And so you really want to get this as young as possible because it’s cheaper the younger you are. And for my female listeners, which is pretty much all of you, you really want to try to get it before you get pregnant. And so a lot of us are told, oh, you don’t need it until after you have kids. But I would say if you are a woman and you know you want children, even if you don’t have a partner yet to have children with, I would buy it because it’s never going to be cheaper than it is now. And then you could always add to it, right? And plus it’s just not that expensive.
I remember when I bought it and I was older, I think I actually was around 38 when I bought my first life insurance policy. And this is when I was single, and so definitely I had no idea if and when I was going to have kids at that point. And I think for that $1 million policy for 15 years, it was like 400 bucks. Maybe it was 500. And this is per year. This isn’t like every month, this is like my annual premium.
And so also the price depends on how much you get insured. So obviously if I bought 5 million for 30 years, it would have been a lot more expensive. And the reason why I got a second policy is because I got it when I became pregnant and it added an additional half a million or a million, I don’t quite remember. Or actually, no, I think I got it right before I got pregnant when I knew that that was going to happen.
And here’s why, women, you need to get it before you have kids or actually even before you’re pregnant, because they really scour through your medical history. They somehow find out every prescription medicine you were on and sometimes you might get questions about it. Like, I remember I was on an antibiotic for like a UTI. And they were like, why did you take Cipro? And I was like, really? It’s not like you remember why you took medication for every single thing, right?
So it’s kind of annoying and so this is another reason why I think it’s, unfortunately, if you know you’re going to have to get evaluated for life and disability, and it’s not like you’re thinking this when you’re super young, you kind of have to think about what you get medications for and what you see a doctor for. Anyway, that’s a whole nother topic.
But the reason why women really need to get this before they become pregnant is because what if something happens while you’re pregnant?
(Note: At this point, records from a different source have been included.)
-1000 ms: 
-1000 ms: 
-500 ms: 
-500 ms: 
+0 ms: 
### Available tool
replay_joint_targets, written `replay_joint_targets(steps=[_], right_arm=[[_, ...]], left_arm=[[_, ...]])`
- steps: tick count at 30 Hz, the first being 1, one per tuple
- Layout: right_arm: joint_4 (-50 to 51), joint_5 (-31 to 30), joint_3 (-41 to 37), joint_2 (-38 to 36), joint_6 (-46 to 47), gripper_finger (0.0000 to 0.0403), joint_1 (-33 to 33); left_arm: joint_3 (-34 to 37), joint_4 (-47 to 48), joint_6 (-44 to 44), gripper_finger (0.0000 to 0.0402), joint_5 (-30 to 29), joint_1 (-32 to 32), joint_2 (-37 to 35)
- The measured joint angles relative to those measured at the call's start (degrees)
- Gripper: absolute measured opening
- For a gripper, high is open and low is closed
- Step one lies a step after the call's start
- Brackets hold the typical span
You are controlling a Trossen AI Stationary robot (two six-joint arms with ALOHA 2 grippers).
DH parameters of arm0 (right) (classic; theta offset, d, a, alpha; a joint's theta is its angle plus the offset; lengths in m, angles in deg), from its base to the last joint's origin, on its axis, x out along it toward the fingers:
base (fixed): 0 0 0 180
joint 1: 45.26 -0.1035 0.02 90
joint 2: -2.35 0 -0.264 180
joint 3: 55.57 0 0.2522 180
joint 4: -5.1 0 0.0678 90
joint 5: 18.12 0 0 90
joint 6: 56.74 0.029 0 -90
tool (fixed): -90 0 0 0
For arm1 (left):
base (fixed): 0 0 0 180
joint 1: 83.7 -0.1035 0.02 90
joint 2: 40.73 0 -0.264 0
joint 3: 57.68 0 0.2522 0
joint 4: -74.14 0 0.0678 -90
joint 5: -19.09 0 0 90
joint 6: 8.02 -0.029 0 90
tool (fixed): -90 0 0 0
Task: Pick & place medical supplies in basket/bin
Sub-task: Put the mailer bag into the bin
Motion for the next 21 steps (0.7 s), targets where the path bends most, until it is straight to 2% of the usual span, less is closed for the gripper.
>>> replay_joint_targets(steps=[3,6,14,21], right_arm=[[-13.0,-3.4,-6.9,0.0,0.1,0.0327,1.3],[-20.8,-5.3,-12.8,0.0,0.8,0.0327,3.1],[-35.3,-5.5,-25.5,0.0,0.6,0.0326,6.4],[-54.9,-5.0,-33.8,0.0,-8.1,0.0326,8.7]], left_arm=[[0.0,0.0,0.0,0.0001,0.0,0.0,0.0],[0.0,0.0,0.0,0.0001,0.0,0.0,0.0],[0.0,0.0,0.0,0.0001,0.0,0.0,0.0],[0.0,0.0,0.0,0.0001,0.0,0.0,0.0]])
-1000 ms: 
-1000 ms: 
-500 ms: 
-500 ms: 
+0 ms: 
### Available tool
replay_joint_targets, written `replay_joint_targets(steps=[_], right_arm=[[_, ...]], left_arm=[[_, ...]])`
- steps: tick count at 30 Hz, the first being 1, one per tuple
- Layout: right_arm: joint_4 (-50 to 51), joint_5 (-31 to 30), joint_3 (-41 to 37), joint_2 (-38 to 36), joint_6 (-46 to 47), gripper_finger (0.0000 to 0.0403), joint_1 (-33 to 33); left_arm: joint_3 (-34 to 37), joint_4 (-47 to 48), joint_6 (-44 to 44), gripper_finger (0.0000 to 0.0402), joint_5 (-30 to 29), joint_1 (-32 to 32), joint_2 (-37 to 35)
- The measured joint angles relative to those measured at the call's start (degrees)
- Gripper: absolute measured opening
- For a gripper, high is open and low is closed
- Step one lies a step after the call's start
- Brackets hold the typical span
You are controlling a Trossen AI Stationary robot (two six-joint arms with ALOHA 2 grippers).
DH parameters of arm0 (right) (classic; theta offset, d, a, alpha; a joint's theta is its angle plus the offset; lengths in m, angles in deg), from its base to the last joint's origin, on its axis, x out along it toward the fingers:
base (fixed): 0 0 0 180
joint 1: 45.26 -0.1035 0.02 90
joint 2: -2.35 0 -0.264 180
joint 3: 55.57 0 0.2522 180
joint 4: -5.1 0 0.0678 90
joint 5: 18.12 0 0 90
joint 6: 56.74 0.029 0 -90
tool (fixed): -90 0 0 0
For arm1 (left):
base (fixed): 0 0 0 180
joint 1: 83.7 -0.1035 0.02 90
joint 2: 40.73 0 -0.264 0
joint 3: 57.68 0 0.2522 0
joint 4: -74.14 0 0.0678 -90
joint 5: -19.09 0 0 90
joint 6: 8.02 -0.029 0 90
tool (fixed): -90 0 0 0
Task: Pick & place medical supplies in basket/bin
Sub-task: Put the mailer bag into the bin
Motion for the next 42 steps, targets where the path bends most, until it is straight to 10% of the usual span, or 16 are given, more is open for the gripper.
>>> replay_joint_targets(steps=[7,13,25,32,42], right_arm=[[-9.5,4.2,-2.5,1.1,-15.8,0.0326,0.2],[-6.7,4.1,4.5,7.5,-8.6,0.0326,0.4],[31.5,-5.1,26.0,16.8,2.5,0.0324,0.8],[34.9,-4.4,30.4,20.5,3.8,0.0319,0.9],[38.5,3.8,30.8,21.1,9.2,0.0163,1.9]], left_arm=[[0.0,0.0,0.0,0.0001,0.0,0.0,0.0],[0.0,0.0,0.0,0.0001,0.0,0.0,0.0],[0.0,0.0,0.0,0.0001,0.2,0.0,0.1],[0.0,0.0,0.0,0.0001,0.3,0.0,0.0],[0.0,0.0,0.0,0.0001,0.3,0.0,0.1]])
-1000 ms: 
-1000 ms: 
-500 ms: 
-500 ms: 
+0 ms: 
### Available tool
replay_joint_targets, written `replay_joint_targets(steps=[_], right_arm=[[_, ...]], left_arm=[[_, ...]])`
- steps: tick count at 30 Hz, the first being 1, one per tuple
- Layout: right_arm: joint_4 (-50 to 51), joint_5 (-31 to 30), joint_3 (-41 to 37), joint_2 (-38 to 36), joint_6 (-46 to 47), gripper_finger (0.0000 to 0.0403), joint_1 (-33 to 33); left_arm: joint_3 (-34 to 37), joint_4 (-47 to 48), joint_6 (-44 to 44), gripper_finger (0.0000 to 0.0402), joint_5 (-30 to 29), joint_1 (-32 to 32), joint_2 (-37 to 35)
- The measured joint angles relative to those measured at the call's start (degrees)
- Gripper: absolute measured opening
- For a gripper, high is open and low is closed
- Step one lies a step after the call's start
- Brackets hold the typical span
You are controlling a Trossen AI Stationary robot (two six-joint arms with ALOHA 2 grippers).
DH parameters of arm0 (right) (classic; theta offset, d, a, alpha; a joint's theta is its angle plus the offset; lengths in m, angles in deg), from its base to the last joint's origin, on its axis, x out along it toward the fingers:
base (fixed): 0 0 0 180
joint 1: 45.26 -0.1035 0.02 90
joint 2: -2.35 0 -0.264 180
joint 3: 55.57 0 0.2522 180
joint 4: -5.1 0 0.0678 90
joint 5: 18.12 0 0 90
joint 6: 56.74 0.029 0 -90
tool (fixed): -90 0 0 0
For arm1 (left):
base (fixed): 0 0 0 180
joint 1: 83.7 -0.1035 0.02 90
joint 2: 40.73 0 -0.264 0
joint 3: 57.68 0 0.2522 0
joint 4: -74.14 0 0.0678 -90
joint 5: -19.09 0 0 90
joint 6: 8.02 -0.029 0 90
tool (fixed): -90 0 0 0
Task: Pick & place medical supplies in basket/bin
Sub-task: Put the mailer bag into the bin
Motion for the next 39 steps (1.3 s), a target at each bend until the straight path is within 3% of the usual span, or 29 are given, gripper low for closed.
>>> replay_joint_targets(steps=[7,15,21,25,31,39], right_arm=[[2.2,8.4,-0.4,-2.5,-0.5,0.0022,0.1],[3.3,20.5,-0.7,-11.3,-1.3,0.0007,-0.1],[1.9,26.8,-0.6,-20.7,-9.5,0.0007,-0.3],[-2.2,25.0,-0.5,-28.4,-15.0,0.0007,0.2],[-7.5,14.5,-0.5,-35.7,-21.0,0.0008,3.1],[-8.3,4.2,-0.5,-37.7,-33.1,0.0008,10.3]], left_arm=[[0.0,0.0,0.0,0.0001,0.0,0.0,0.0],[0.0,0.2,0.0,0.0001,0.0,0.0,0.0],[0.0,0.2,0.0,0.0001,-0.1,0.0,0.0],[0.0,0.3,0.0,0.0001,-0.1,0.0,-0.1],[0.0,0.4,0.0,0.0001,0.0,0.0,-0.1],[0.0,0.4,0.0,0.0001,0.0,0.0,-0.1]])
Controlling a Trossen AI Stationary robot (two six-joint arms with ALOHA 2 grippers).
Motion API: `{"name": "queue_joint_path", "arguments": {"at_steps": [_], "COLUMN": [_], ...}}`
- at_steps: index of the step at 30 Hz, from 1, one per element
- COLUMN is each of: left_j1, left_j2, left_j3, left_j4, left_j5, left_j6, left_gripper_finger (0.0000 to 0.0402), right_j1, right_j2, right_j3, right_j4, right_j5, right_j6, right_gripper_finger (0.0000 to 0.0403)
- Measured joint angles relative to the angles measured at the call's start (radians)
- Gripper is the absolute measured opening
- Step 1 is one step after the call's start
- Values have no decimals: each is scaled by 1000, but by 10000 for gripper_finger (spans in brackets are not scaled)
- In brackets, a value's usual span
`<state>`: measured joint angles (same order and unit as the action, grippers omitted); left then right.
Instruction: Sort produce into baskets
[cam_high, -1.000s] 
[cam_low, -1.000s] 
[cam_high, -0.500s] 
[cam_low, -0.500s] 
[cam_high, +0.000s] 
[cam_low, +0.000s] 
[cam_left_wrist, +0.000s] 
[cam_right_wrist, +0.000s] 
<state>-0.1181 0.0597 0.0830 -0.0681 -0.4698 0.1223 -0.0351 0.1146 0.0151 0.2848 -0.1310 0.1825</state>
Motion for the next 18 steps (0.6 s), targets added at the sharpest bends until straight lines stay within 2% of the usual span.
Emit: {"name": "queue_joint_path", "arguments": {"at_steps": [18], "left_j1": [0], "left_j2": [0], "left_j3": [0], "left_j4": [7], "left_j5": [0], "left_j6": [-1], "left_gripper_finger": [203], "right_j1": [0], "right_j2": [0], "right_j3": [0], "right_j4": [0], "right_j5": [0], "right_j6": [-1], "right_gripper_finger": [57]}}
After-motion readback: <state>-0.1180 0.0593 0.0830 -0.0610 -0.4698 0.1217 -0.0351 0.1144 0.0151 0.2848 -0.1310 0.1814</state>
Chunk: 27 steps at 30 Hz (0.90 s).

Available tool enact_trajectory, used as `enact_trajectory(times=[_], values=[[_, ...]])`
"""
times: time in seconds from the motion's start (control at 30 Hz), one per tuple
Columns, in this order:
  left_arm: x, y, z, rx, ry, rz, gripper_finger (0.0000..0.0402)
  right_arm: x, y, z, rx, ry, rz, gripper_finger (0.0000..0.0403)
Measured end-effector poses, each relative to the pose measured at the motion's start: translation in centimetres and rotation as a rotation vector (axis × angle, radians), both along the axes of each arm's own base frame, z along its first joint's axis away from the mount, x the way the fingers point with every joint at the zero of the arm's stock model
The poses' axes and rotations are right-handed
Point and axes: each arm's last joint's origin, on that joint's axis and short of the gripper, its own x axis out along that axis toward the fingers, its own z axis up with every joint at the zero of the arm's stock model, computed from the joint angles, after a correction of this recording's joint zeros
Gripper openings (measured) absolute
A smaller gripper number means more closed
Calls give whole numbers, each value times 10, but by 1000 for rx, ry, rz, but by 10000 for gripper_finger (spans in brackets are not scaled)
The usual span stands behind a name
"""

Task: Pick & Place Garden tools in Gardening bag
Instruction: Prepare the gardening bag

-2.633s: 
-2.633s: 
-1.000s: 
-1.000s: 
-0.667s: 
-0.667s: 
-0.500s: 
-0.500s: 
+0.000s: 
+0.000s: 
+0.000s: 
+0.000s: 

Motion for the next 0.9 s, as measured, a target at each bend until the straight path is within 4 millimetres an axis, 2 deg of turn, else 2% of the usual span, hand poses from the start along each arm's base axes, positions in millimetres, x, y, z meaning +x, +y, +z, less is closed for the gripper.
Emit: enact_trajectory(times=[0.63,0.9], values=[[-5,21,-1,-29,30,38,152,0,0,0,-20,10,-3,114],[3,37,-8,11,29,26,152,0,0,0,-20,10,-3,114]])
So specifically for me, I had gestational diabetes and my insurance agent, Lawrence Keller, who I think I’m actually going to have him on the show for a short episode to talk more about disability insurance, which I will talk about just in a bit, just because I think there are things that I don’t know enough about that I want him on, AKA an expert, to really talk about it more.
But he told me that if I’d waited till I became pregnant, or rather until after the pregnancy where I had the diagnosis of gestational diabetes, he said it would have increased the premium dramatically. He actually told me how much it would be or how much more expensive in terms of the factors. I don’t remember, but it was like a lot. So basically I am so glad I got up before I was pregnant.
Now, another question that gets asked a lot is, well, how much do I need? Because it’s relatively inexpensive, get as much as you’re willing to pay for, seriously. It is actually one of the best ways to set your family up financially, the only problem is you have to die before they get it. But it is a great way to bridge that gap because the thing is, like I said, you never know when you’re going to pass.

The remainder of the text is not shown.